A damning UK National Audit Office (NAO) report also pointed out a number of additional costs associated with PFI deals, including:
• government paying for insurance for risks that it would self-insure under conventional procurements;
• government paying for the cost of funds held in cash reserves by the SPV [ the private sector consortium aka Special Purpose Vehicle that’s managing the project] that would not be held by the government agency for conventional procurements;
• higher adviser costs that would not be incurred under less complex conventional procurements;
• arrangement fees charged by lenders and fees paid to credit rating agencies; and
• costs associated with the SPV (e.g. company management and production and auditing of accounts) that don’t apply to conventional procurements.
All up, the NAO suggested that those avoidable cost factors have helped to make the cost of PFI schools in the UK 40% higher, and PFI hospitals 70% higher, than the non-PFI equivalents.

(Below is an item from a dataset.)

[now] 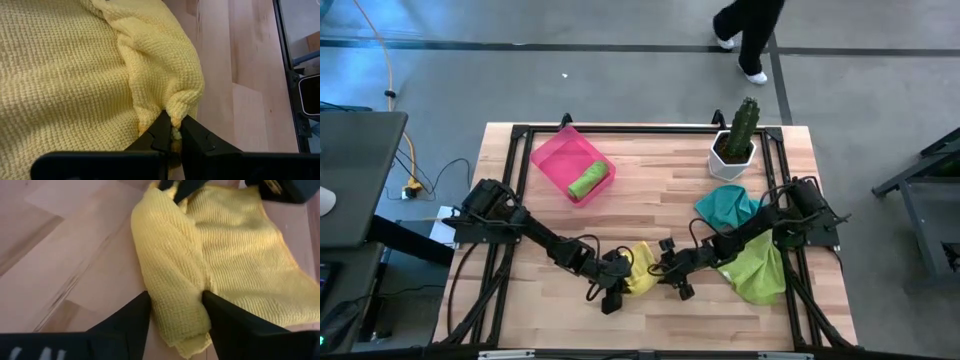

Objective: Roll microfiber towels into tight, uniform cylinder then place into a basket
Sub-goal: Roll the yellow microfiber cloth

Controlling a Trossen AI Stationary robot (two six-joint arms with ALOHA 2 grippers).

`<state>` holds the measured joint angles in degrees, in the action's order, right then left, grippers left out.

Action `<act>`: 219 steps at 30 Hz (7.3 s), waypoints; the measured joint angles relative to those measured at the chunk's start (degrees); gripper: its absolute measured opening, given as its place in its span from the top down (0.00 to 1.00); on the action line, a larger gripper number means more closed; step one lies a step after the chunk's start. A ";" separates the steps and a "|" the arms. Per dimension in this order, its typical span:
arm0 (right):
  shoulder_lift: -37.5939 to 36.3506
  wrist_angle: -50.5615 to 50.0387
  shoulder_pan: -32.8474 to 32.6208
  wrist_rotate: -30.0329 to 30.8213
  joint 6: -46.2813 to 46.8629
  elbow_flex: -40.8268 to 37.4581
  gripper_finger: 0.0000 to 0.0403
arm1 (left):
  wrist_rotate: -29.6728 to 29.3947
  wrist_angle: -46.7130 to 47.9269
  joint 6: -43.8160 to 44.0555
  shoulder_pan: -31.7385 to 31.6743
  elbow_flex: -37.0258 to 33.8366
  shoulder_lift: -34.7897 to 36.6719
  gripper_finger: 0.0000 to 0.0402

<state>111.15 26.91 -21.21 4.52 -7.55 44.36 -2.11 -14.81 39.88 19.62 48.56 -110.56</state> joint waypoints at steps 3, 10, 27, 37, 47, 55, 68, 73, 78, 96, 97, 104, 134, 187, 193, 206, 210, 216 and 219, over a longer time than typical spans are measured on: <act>0.00 -1.33 0.58 -0.64 2.92 0.09 0.63 | -0.02 -0.02 0.01 0.00 0.00 0.00 0.96; 0.02 -3.41 0.61 -0.62 9.76 0.09 0.81 | -0.03 -0.12 -1.25 0.02 0.04 -0.02 0.96; 0.13 -6.76 3.51 -19.95 30.15 2.04 0.97 | -8.35 17.06 -6.09 0.99 -0.12 12.35 0.91; 0.02 -9.58 7.83 -30.72 45.40 3.43 0.97 | -12.27 13.40 -8.68 5.53 0.00 15.32 0.91; 0.02 -8.98 8.83 -32.05 48.67 3.45 0.97 | -25.05 7.56 -12.44 8.13 -0.05 12.74 0.84; 0.02 -9.02 8.88 -31.63 48.67 3.45 0.97 | -22.89 3.75 -12.35 8.13 1.91 7.77 0.60; 0.02 -9.26 8.82 -31.40 48.63 3.45 0.97 | -26.07 5.55 -15.18 9.05 5.15 -0.42 0.50; 0.02 -9.24 8.81 -31.20 48.58 3.45 0.95 | -26.43 11.99 -10.30 9.81 5.24 -0.31 0.52; 0.02 -9.19 8.81 -31.18 48.46 3.45 0.91 | -26.07 12.43 -5.87 9.81 5.28 -0.22 0.52; -7.78 -14.85 10.50 -31.40 25.25 3.35 0.68 | -26.24 16.20 4.13 9.77 5.22 -0.07 0.88; -8.55 -15.47 10.52 -31.40 22.88 3.34 0.67 | -26.23 16.36 4.11 9.77 5.22 -0.07 0.89; -12.12 -14.93 4.70 -27.35 2.79 3.47 0.61 | -25.82 18.41 5.08 9.75 5.25 -0.09 0.94; -3.85 -7.84 -4.99 10.50 -13.97 3.63 0.60 | -21.90 17.91 7.97 8.50 5.14 0.07 0.93; -0.26 -10.97 8.60 -22.03 31.27 3.74 0.99 | -22.70 18.74 -10.65 9.75 5.05 8.47 0.61; -0.24 -11.81 11.21 -27.58 38.77 3.69 0.99 | -31.21 18.51 -19.30 10.84 5.09 10.32 0.61; -0.34 -12.49 12.59 -29.74 43.37 3.73 0.99 | -29.82 10.00 -27.87 9.11 5.22 6.87 0.62; -0.37 -12.81 12.59 -29.94 43.54 3.75 0.98 | -28.44 10.48 -26.54 8.13 5.18 4.81 0.62; -0.37 -12.84 12.48 -30.02 43.52 3.76 0.98 | -28.60 13.22 -26.47 6.75 5.18 3.48 0.62; -0.37 -12.85 12.46 -30.00 43.52 3.76 0.97 | -30.27 13.34 -25.61 6.14 5.18 3.48 0.62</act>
<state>110.78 14.06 -8.75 -25.47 35.97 48.12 -32.38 -1.46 14.28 25.75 53.74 -107.09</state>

Presumably, this is why Robertson has ruled out using PPPs to build schools and hospitals in New Zealand. Yet it is hard to see why these added costs of borrowing, contract design, project oversight, compliance etc that are inevitably associated with PPPs would somehow magically evaporate once the subject matter changes to say, the provision of transport infrastructure.
Worst Christmas Song Ever
The season of good cheer is upon us, so lets all confront and set to one side, the very worst Christmas song of all time. For my money, this tale – of a little lad who buys a pair of shoes as a Christmas gift for his dying mother, so that she’ll be looking good when she meets Jesus – has to be the champion.